Casini, Alfano (e Letta) provano a spegnere il fuoco dell'antipolitica

Salvatore Merlo

“Se qualcuno nei partiti pensa che Monti stia su un pianeta diverso dal suo si sbaglia e sta giocando con il fuoco”, dice Pier Ferdinando Casini. Guai a indebolire Monti, perché “anche nel ’94 c’era chi pensava di essere più furbo ma poi non gli è andata bene”. Il vertice dei leader di Pdl, Pd e Udc si apre oggi tra timori e allusioni. Dismesso il piglio da “dittatore commissario” che avanzava per decreto, l’azione del professore si è un po’ incartata tra le bizze dei partiti.

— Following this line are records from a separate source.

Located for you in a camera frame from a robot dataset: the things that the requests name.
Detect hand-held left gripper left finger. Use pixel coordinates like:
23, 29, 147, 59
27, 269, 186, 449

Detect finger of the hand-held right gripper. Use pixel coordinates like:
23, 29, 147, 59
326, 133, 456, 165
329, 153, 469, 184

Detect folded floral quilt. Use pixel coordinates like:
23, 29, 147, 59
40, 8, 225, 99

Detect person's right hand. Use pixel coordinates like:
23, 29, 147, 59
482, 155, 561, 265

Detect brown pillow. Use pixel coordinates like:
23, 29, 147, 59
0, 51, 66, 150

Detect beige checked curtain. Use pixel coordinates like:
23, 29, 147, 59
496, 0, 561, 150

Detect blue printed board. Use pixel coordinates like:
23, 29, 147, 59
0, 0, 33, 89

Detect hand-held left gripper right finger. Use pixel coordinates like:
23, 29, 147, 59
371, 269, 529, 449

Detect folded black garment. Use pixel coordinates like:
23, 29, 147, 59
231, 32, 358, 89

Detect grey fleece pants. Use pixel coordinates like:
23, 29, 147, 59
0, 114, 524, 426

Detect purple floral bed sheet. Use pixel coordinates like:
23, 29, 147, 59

    “Se qualcuno nei partiti pensa che Monti stia su un pianeta diverso dal suo si sbaglia e sta giocando con il fuoco”, dice Pier Ferdinando Casini. Guai a indebolire Monti, perché “anche nel ’94 c’era chi pensava di essere più furbo ma poi non gli è andata bene”. Il vertice dei leader di Pdl, Pd e Udc si apre oggi tra timori e allusioni. Dismesso il piglio da “dittatore commissario” che avanzava per decreto, l’azione del professore si è un po’ incartata tra le bizze dei partiti. Nei sondaggi crescono i fenomeni antipolitici a là Grillo e la segreteria del Pd, su consiglio di Massimo D’Alema e sostenuta dalla linea di Repubblica, dà l’impressione d’essere disponibile a destabilizzare, con il governo tecnico, anche la partitocrazia. Persino il Pdl appare a tratti freddo, ostile sulla riforma Fornero. Circola un sospetto circostanziato: nel Pd coltivano l’ambizione di poter governare al più presto l’Italia con Vendola e Di Pietro. E’ ancora solo un retropensiero, certo, forse solo “una tentazione”, come dice Gaetano Quagliariello, ma è una tendenza che avanza sinuosa negli ambienti vicini a Rosy Bindi: disfarsi dell’equivoco Monti, lasciar naufragare la riforma elettorale per come la stanno discutendo Violante e Quagliariello, mollare la tela di sicurezza eurotecnica intessuta da Napolitano. “Guai”, dice Enrico Letta. “La riforma è solo quella di Violante e va fatta entro l’estate con quella del finanziamento ai partiti. Entro una settimana dobbiamo anche chiudere, con la fiducia,  la riforma del lavoro”.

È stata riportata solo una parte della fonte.